> THE TASK
Give the number of lines containing "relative" in this listing, with no other words.

> DATA PROVIDED
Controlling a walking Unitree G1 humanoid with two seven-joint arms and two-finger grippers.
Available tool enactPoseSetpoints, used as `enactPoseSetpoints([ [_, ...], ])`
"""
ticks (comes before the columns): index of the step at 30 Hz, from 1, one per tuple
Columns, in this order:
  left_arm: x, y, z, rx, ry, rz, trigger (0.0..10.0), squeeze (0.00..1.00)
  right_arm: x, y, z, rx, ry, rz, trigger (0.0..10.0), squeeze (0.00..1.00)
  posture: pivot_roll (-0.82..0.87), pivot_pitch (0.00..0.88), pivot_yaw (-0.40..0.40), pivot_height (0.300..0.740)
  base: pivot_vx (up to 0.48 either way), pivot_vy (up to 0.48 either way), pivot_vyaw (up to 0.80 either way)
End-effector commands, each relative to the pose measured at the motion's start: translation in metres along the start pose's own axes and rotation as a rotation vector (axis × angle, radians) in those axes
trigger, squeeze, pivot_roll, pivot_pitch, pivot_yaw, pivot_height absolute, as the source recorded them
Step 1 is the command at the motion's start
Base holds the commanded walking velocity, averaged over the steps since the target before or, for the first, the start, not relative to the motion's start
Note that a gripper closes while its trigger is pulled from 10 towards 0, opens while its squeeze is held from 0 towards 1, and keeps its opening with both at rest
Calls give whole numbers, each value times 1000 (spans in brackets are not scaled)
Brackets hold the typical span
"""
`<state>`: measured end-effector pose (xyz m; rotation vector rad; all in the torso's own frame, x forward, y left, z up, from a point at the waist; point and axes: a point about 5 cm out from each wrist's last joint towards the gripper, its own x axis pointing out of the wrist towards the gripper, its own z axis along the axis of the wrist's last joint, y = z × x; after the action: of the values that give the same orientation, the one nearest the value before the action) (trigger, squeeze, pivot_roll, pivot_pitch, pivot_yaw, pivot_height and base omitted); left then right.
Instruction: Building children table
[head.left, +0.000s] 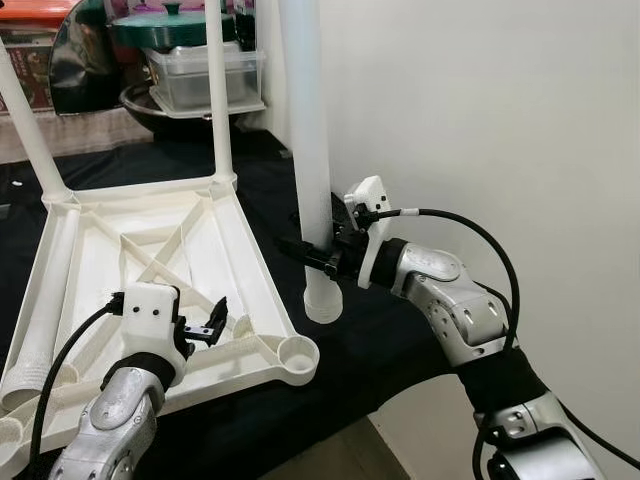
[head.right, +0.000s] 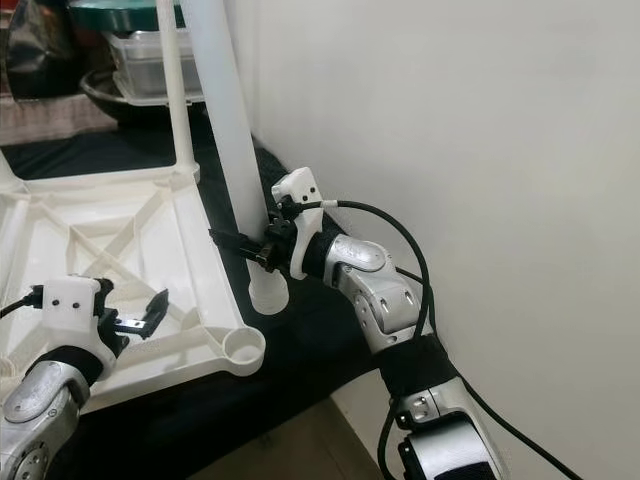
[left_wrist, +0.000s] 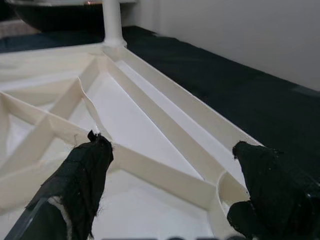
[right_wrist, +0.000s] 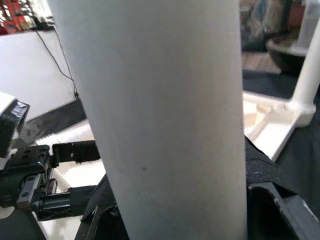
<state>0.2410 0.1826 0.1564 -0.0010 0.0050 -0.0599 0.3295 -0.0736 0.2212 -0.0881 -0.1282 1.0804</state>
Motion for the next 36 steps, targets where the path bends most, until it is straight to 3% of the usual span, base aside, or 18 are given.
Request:
enactPoseSetpoints([
  [1, -2, 1, -2, -1, 1, 10, 10000, 0, 3, 3, 6, -8, -42, -15, 10000, 0, 92, 0, -91, 740, 0, 0, 575],
  [17, -1, 2, -6, 0, 22, 28, 10000, 0, -1, 3, -1, 8, -29, -41, 10000, 0, 85, 0, -84, 740, 0, 0, 108],
  [29, 0, 9, -11, 3, 49, 77, 10000, 0, 2, 2, -7, -86, -1, -52, 10000, 0, 90, 0, -85, 740, 0, 0, 133],
  [36, -1, 10, -12, 3, 52, 87, 10000, 0, 3, -2, -8, -34, -19, -112, 10000, 0, 92, 0, -86, 740, 0, 0, 343],
])
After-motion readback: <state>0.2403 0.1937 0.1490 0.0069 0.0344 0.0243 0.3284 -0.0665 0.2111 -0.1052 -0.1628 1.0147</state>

> OUTPUT FOR THIS TASK
2